Compgen Tool Suite

Problem Set #3, Fall 2010

mcmillan / Version 11

Comp 521: Files and Databases -- Fall 2010

Problem Set #3

Issued: 10/13/2010 Due: In class 10/27/2010

Homework Information: Some of the problems are probably too long to attempt the night before the due date, so plan accordingly. Late homework will penalized by a factor of 70.71% for each late class period. Feel free to work with others, but the work you hand in should be your own.

Question 1.

Suppose you have a phone book with 60,000 entries in alphabetical order by last name. Each page has 300 entries.

A. Give an upper bound on the number of pages that must be examined to find a given last name using a binary search. (Assume that, having computed a page number, you can open directly to that page.)

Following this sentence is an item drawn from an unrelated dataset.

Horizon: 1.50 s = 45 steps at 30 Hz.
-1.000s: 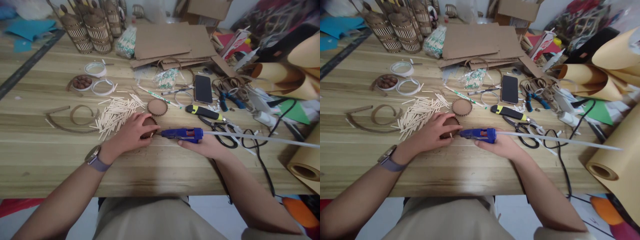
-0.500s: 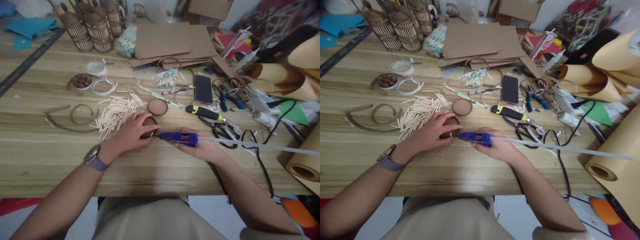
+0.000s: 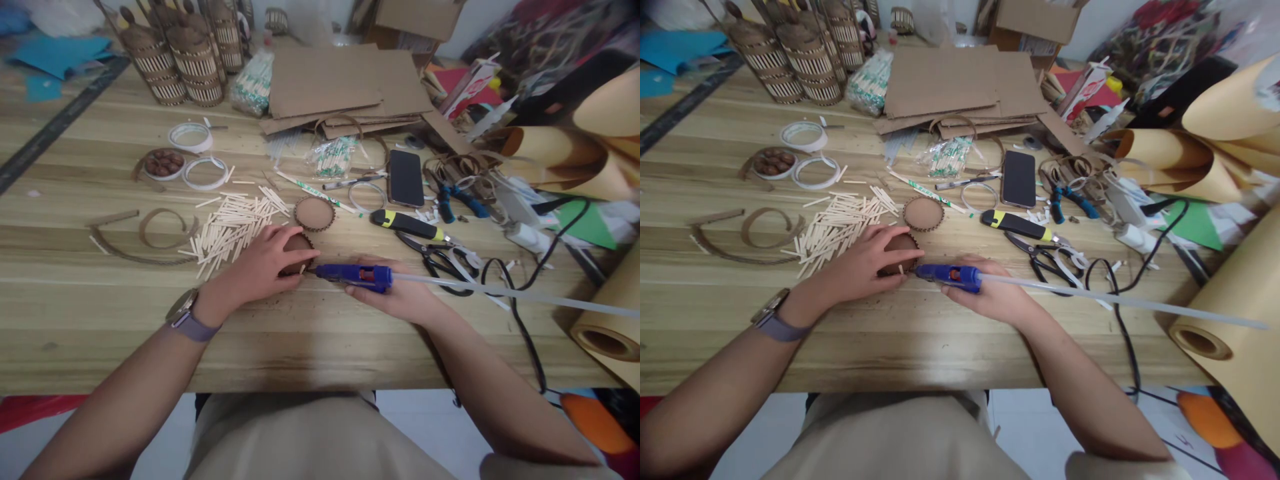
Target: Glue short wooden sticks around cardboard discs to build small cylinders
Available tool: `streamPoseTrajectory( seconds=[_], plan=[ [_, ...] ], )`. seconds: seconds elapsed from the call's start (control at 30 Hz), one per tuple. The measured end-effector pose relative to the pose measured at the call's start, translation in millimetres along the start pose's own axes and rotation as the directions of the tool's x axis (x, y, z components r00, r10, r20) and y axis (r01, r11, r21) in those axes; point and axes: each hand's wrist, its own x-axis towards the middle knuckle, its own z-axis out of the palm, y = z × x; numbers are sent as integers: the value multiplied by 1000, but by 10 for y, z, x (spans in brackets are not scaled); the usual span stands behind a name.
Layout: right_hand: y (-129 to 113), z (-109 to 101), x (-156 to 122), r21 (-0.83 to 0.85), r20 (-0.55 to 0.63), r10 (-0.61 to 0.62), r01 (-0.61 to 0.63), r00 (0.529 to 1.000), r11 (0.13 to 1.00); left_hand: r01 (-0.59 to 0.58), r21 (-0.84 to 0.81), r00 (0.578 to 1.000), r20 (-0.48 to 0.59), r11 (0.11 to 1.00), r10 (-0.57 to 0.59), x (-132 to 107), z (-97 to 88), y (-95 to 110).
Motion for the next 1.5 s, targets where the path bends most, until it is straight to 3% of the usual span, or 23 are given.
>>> streamPoseTrajectory(
  seconds=[0.57, 1.03, 1.5],
  plan=[
    [-16, 17, 0, 4, 5, 57, -58, 998, 998, -33, 69, 999, 32, 997, 31, 1, -15, -9],
    [35, 9, -6, -38, -9, -34, 34, 999, 999, -34, 32, 999, 28, 999, 33, -13, 7, -75],
    [77, 42, -7, -47, -22, -50, 49, 999, 998, -41, 44, 999, 21, 998, 40, -14, 10, -66]
  ],
)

B. Now suppose a 1-page table of contents is added to the phone book. It lists the last name on each of the other pages. (Assume no last name has more than 1 page of entries) How many pages must be examined to look up a given last name?

Now suppose that the phone book is reorganized such that each page contains a list of names with the same last two consonants. For example, 'Gehrke' falls on the same page as 'Brook' (both have 'rk' as their last 2 consonants). Assume that no pattern takes more than one page, and there are a total of 250 pages. Finally, assume that each page has an instant-access index tab on the side.

C. How many pages must be checked to find a particular name?

D.Assuming a page still has room for up to 300 entries, what is the occupancy percentage of an average page in the new phone book?

Question 2.

(Hint: use the Cost of Operations table to complete this problem)

Consider a database table of 200 disk pages, with 50 records per page. Assume this database is running on a machine with an average disk access time of 5 ms. Assume any tree indices mentioned in this problem have a fanout of 100.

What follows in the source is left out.